=== Section Start ===

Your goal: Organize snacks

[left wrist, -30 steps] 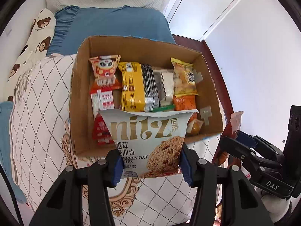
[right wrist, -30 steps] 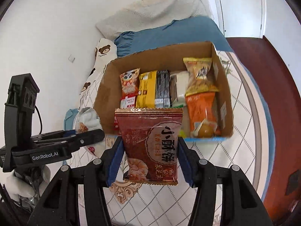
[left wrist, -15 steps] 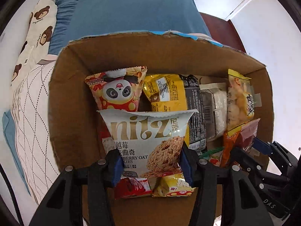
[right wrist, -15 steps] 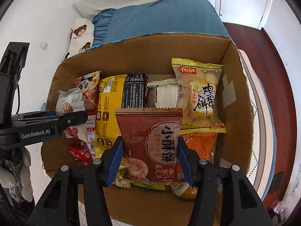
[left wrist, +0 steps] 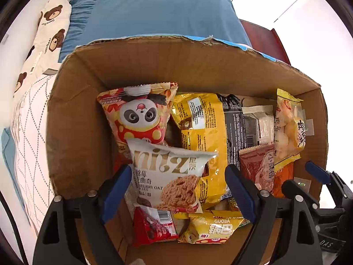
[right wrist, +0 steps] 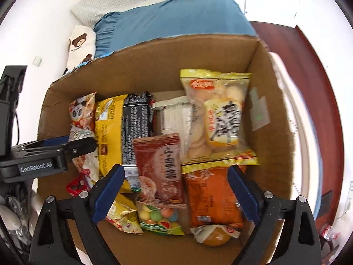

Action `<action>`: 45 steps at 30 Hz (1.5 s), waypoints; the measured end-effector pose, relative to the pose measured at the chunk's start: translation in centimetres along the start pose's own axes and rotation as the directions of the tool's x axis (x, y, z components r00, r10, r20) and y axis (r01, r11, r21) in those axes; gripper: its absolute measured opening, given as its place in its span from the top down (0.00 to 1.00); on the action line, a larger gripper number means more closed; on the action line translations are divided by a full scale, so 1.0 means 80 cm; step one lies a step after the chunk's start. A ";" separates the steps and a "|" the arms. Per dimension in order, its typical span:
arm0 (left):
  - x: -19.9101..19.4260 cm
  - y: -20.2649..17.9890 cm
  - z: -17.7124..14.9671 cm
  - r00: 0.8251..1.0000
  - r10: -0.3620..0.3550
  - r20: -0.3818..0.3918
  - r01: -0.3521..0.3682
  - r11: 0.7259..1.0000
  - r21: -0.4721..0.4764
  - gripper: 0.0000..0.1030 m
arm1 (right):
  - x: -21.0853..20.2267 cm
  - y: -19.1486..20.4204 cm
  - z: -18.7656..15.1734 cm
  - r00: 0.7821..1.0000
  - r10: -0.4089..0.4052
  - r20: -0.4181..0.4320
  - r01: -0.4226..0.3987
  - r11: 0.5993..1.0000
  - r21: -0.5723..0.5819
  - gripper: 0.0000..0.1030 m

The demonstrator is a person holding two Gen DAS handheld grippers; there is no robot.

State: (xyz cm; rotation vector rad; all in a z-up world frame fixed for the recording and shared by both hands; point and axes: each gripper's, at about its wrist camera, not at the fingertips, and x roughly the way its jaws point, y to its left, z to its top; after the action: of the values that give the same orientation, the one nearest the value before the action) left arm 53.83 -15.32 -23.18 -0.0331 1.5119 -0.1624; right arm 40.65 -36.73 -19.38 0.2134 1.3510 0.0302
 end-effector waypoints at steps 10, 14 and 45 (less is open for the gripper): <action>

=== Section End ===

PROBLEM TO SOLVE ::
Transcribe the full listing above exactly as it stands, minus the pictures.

REPLY ::
Your goal: Organize snacks

[left wrist, -30 steps] 
[right wrist, -30 steps] 
[left wrist, -15 steps] 
[right wrist, -15 steps] 
[left wrist, +0 steps] 
[right wrist, +0 steps] 

Action `<action>`: 45 steps at 30 Hz (1.5 s), waypoints; the measured end-effector pose, relative to the pose measured at the chunk's start: translation in centimetres along the start pose's own axes and rotation as the directions of the tool's x axis (x, y, z components r00, r10, r20) and y axis (r01, r11, r21) in those axes; gripper: its absolute measured opening, given as its place in its span from the top down (0.00 to 1.00); on the action line, a larger gripper number means more closed; on the action line translations are divided by a full scale, so 1.0 means 80 cm; step one lies a step after the chunk's start. A ";" separates the steps and a "|" the arms. Per dimension in order, its typical span:
arm0 (left):
  - x: -19.9101..19.4260 cm
  - y: -20.2649..17.9890 cm
  - z: -17.7124..14.9671 cm
  - r00: 0.8251..1.0000
  - r10: -0.3620..0.3550
  - r20: -0.3818..0.3918
  - r01: -0.3521..0.3682
  - r11: 0.7259..1.0000
  - r21: -0.4721..0.4764
  - gripper: 0.0000..0.1030 m
arm1 (right):
  - x: -21.0853..20.2267 cm
  - y: -19.1486..20.4204 cm
  - z: -18.7656..15.1734 cm
  - r00: 0.7821..1.0000
  - r10: -0.4089..0.4052
  - r20: -0.4181..0.4320
  - r01: -0.4226..0.3987
  - r11: 0.5993..1.0000
  - r21: -0.5723..0.5819
  - gripper: 0.0000..0.1030 m

The demonstrator is a person holding two Gen DAS handheld grippers; there is no robot.

State: (xyz cm; rotation vector rad; all in a z-up world frame fixed for the recording and shared by both hands; point and axes: each gripper's, at about its wrist camera, not at the fingertips, and x roughly the way its jaws point, y to its left, z to its top; after the action: of the values that give the same orientation, the one nearest the value before the action) left arm 53.83 -15.32 -23.18 -0.0331 1.5119 -0.1624; right arm 40.65 -36.73 -19.38 0.2134 1.3510 0.0302
 end-effector waypoints at steps 10, 14 and 45 (less is open for the gripper): <action>

Here the exercise is finished.